Background: The COVID-19 pandemic has had significant impacts on the child and adolescent population, with long-term consequences for physical health, socio-psychological well-being, and cognitive development, which require further investigation. We herein describe a study design protocol for recognizing neuropsychiatric complications associated with pediatric COVID-19, and for developing effective prevention and treatment strategies grounded on the evidence-based findings.
Methods: The study includes two cohorts, each with 163 participants, aged from 7 to 18 years old, and matched by gender. One cohort consisted of individuals with a history of COVID-19, while the other group presents those without such a history. We undertake comprehensive assessments, including neuropsychiatric evaluations, blood tests, and validated questionnaires completed by parents/guardians and by the children themselves. The data analysis is based on machine learning techniques to develop predictive models for COVID-19-associated neuropsychiatric complications in children and adolescents.
Results: The first model is focused on a binary classification to distinguish participants with and without a history of COVID-19. The second model clusters significant indicators of clinical dynamics during the follow-up observation period, including the persistence of COVID-19 related somatic and neuropsychiatric symptoms over time. The third model manages the predictors of discrete trajectories in the dynamics of post-COVID-19 states, tailored for personalized prediction modeling of affective, behavioral, cognitive, disturbances (academic/school performance), and somatic symptoms of the long COVID.

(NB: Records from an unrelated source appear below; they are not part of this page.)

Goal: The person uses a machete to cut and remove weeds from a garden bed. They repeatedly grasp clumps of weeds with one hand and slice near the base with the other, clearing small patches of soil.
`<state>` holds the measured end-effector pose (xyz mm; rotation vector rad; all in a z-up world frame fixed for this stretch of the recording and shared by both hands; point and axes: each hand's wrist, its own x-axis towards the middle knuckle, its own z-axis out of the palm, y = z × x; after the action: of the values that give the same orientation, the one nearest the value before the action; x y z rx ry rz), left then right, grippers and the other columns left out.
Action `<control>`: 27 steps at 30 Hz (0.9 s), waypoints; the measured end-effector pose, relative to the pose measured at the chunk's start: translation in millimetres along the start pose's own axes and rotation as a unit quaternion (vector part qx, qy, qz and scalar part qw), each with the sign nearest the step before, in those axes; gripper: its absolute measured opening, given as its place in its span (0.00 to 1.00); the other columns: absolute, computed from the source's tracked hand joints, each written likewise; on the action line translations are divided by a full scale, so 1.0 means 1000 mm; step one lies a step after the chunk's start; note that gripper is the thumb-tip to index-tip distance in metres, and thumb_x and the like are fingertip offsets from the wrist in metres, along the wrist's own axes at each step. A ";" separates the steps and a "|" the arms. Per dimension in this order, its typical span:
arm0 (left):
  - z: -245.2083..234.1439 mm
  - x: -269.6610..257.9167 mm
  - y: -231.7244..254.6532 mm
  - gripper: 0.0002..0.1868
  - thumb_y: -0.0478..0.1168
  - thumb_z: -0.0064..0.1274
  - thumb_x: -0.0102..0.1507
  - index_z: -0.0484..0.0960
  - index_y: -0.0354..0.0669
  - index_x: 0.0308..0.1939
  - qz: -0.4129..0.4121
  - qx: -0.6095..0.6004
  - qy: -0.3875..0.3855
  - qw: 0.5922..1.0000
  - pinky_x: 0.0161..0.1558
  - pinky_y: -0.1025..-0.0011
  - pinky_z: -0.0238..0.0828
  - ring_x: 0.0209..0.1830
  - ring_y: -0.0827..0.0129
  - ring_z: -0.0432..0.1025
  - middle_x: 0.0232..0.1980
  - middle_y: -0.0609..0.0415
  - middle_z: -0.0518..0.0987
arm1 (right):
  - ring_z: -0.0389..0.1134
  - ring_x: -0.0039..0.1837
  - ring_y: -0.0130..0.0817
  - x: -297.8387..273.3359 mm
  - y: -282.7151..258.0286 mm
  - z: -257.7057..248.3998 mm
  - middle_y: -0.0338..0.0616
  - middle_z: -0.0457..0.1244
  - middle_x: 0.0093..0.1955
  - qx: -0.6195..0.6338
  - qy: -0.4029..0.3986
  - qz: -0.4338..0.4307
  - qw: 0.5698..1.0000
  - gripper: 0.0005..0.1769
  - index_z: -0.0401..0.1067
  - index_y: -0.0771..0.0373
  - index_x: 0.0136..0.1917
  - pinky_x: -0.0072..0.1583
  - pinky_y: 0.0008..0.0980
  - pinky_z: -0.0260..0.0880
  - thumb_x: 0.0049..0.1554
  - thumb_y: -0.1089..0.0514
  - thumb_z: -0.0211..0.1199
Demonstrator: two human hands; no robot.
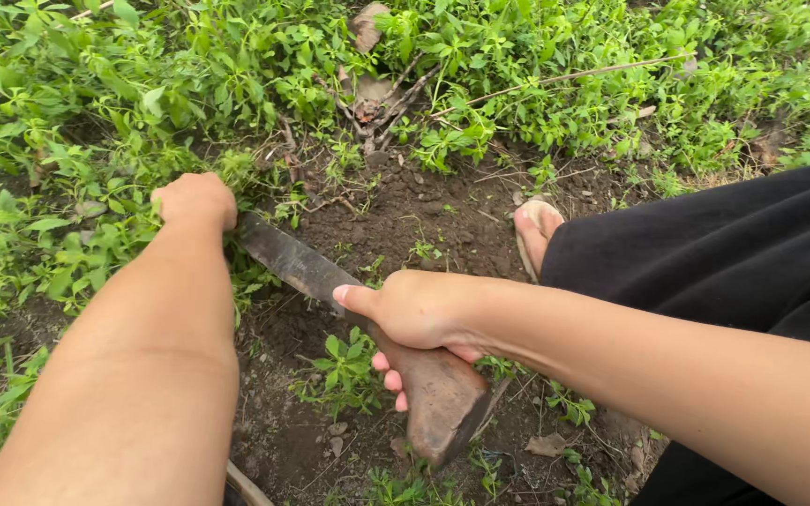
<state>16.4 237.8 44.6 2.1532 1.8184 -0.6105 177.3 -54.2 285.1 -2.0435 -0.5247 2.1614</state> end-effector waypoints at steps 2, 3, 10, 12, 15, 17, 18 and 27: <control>-0.007 -0.005 -0.002 0.23 0.39 0.63 0.57 0.85 0.41 0.57 0.002 -0.009 0.013 1.000 0.59 0.47 0.67 0.60 0.49 0.77 0.61 0.42 0.82 | 0.65 0.30 0.38 0.008 0.008 -0.002 0.45 0.59 0.32 -0.024 0.033 -0.011 0.999 0.32 0.60 0.66 0.57 0.37 0.49 0.77 0.63 0.33 0.48; -0.007 -0.008 -0.001 0.23 0.38 0.62 0.57 0.84 0.40 0.57 0.001 -0.018 0.016 1.000 0.59 0.46 0.67 0.60 0.48 0.76 0.61 0.41 0.81 | 0.64 0.30 0.38 0.013 0.012 -0.004 0.46 0.60 0.32 -0.040 0.051 -0.012 0.998 0.29 0.59 0.61 0.58 0.37 0.49 0.76 0.62 0.34 0.49; -0.034 -0.008 -0.020 0.21 0.39 0.58 0.60 0.85 0.40 0.57 -0.018 -0.025 -0.022 0.999 0.61 0.54 0.69 0.61 0.51 0.77 0.63 0.42 0.81 | 0.73 0.41 0.54 0.058 0.048 0.003 0.56 0.68 0.38 -0.407 0.267 -0.224 0.844 0.27 0.65 0.66 0.56 0.46 0.50 0.75 0.64 0.39 0.55; -0.026 0.001 -0.023 0.22 0.41 0.57 0.61 0.85 0.38 0.58 -0.032 -0.042 -0.049 0.997 0.61 0.55 0.71 0.61 0.51 0.78 0.62 0.40 0.81 | 0.72 0.43 0.58 0.058 0.059 0.002 0.54 0.68 0.38 -0.462 0.314 -0.226 0.798 0.24 0.64 0.65 0.56 0.46 0.54 0.74 0.63 0.41 0.56; -0.027 0.010 -0.047 0.25 0.44 0.56 0.61 0.82 0.36 0.60 0.014 -0.027 -0.083 0.996 0.62 0.53 0.70 0.62 0.47 0.75 0.64 0.38 0.79 | 0.73 0.43 0.56 0.038 0.053 -0.002 0.54 0.69 0.39 -0.506 0.325 -0.222 0.767 0.24 0.62 0.65 0.55 0.46 0.53 0.75 0.63 0.41 0.55; -0.044 0.004 -0.072 0.29 0.49 0.59 0.60 0.81 0.34 0.60 0.004 -0.042 -0.068 0.997 0.62 0.52 0.70 0.62 0.46 0.74 0.65 0.36 0.78 | 0.72 0.41 0.56 0.018 0.044 0.008 0.56 0.69 0.39 -0.499 0.315 -0.204 0.781 0.25 0.61 0.64 0.56 0.44 0.52 0.74 0.64 0.39 0.54; -0.059 -0.002 -0.086 0.31 0.51 0.60 0.59 0.80 0.33 0.60 -0.006 -0.064 -0.045 0.997 0.63 0.51 0.69 0.63 0.45 0.74 0.65 0.36 0.77 | 0.72 0.40 0.56 0.006 0.039 0.015 0.57 0.69 0.40 -0.497 0.309 -0.197 0.786 0.25 0.61 0.64 0.56 0.43 0.51 0.73 0.64 0.39 0.54; -0.127 -0.076 -0.057 0.49 0.66 0.70 0.53 0.77 0.27 0.60 0.042 -0.183 0.063 0.980 0.67 0.48 0.64 0.67 0.42 0.68 0.67 0.32 0.74 | 0.63 0.26 0.41 -0.112 0.034 -0.009 0.49 0.60 0.30 -0.189 0.183 0.034 0.964 0.22 0.64 0.59 0.57 0.31 0.44 0.70 0.66 0.39 0.52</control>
<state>-30.2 240.0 196.3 2.0402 1.7280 -0.1089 200.5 -120.4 379.4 -2.6141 -0.8772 1.7488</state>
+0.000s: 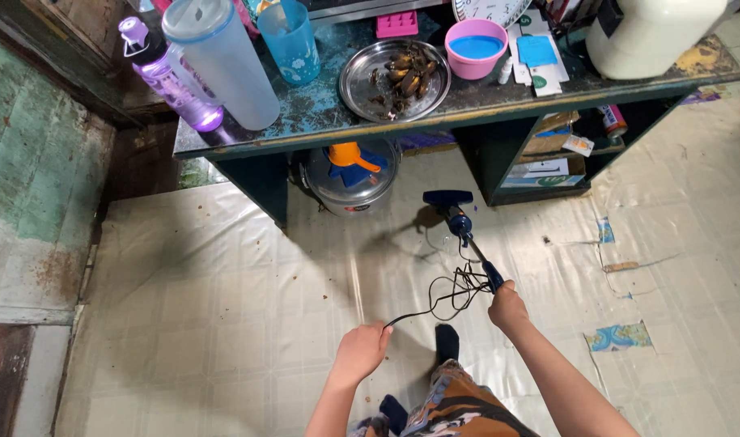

Conclusions: The current protocol outlines a comprehensive study design aiming to bring a better understanding of COVID-19-associated neuropsychiatric complications in a population of children and adolescents, and to create a mobile phone-based applications for the diagnosis and treatment of affective, cognitive, and behavioral conditions. The study will inform about the improved management of preventive and personalized care strategies for pediatric COVID-19 patients. Study results support the development of engaging and age-appropriate mobile technologies addressing the needs of this vulnerable population group.
Keywords: affective disorders - behavioral changes - child and adolescent psychiatry - cognitive disturbances - COVID-19 pandemic - healthcare systems preparedness - innovative technologies - machine learning - mobile applications – psychoeducation - school performance.